Clause I – National action by the party

  1. The NEC shall take such disciplinary measures as it deems necessary …”
  1. There is no explanation of these “measures”, other than to say that “such powers shall include …”
  1. At first glance, it is suggested to the reader that the NEC can do what it likes. Although some details are shown at Chapter 6 Clause I parts A, B and C, there are clearly other powers that are not referred to either in the rules or anywhere else, regarding ordinary members.


  • Bullet point specific nec powers in relation to ordinary members or provide details in an appendix where they may be found.

  • overreliance on acronyms and abbreviations could lead to confusion; key to be provided at start of each section explaining acronyms and abbreviations.


  1. It is stated, “ In relation to any alleged breach of the constitution, rules or standing orders of the Party by an individual member or members of the Party,…” No links are provided in relation to;
  1. What constitutes a breach and
  2. Where the constitution, rules or standing orders may be found.
  1. This section continues with, “The NEC may pending the final outcome of any investigation and charges (if any) suspend that individual from office or representation of the party”
  1. In this report authors experience of assisting suspended members through the process of their suspension, most ordinary members do not hold office within the party or indeed consider themselves to be a representative of the party and are therefore under the impression that this does not apply to them.
  1. The section continues with …” The General Secretary or other National Officer shall investigate and report to the NEC on any such investigation”
  1. It is not stated what form this “investigation” will take or indeed, what part the ordinary member will play in it.
  1. It is then stated that when the report is submitted, “The NEC may instruct the General secretary or other National officer to formulate charges against the individual concerned and present such charges to the NCC for determination in accordance with those rules
  1. No timeline is provided in relation to this process and no details are provided as to what the members rights are in relation to this process.

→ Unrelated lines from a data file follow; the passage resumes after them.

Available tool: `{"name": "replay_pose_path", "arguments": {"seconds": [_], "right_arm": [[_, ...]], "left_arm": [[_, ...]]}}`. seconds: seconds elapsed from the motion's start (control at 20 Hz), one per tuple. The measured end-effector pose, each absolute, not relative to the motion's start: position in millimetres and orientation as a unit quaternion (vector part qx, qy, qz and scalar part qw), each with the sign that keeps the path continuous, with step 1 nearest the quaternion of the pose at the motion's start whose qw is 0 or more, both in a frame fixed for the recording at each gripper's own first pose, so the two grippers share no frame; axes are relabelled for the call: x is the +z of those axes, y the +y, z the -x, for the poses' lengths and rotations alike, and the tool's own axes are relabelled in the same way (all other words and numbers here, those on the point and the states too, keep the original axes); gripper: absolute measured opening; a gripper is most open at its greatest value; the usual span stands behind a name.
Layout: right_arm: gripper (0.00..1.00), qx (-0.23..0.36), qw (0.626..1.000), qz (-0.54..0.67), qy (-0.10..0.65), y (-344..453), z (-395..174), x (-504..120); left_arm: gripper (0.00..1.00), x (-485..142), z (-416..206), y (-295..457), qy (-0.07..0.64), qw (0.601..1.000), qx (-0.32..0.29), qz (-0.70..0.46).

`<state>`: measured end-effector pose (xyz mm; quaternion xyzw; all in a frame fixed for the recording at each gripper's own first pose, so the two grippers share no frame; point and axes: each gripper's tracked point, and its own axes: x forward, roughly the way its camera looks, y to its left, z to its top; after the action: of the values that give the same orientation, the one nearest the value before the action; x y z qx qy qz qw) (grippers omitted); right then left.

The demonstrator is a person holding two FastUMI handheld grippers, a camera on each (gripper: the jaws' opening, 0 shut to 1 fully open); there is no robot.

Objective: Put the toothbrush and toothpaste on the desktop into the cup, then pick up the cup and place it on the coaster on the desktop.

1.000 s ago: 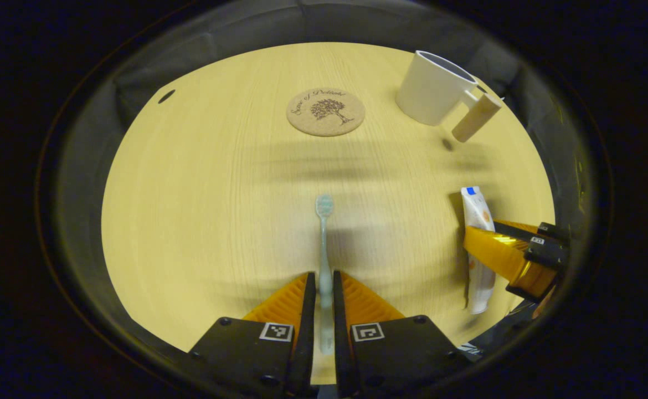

  • The terms used should include the words “ordinary members”, this will raise awareness of the fact that these clauses also apply to them.
  • Again, there is a reliance on abbreviations and acronyms
  • A flow chart which shows the process and progress of a “standard” investigation would be helpful. Some people find reams of text difficult to digest, particularly when everyday language is not being used. A visual representation of this process will greatly aid understanding of it.


  1. In relation to any alleged breach of Labour group rules and standing orders by a group member or members, the NEC may, pending the final outcome of any investigation and charges (if any), suspend that individual or individuals from the group in question”
  1. This sub clause appears to relate to “groups” that the individual may be a member of. However, it does not refer to which “groups” these are likely to be.


  • An explanation of the groups referred to, in list form, should be provided.


“…the NEC may issue written warnings to any individual member of the Party drawing attention to the conduct which in the opinion of the NEC is either incompatible with continued membership of the Party or may be in, or may lead to, a breach of the constitution, rules or standing orders of the Party.”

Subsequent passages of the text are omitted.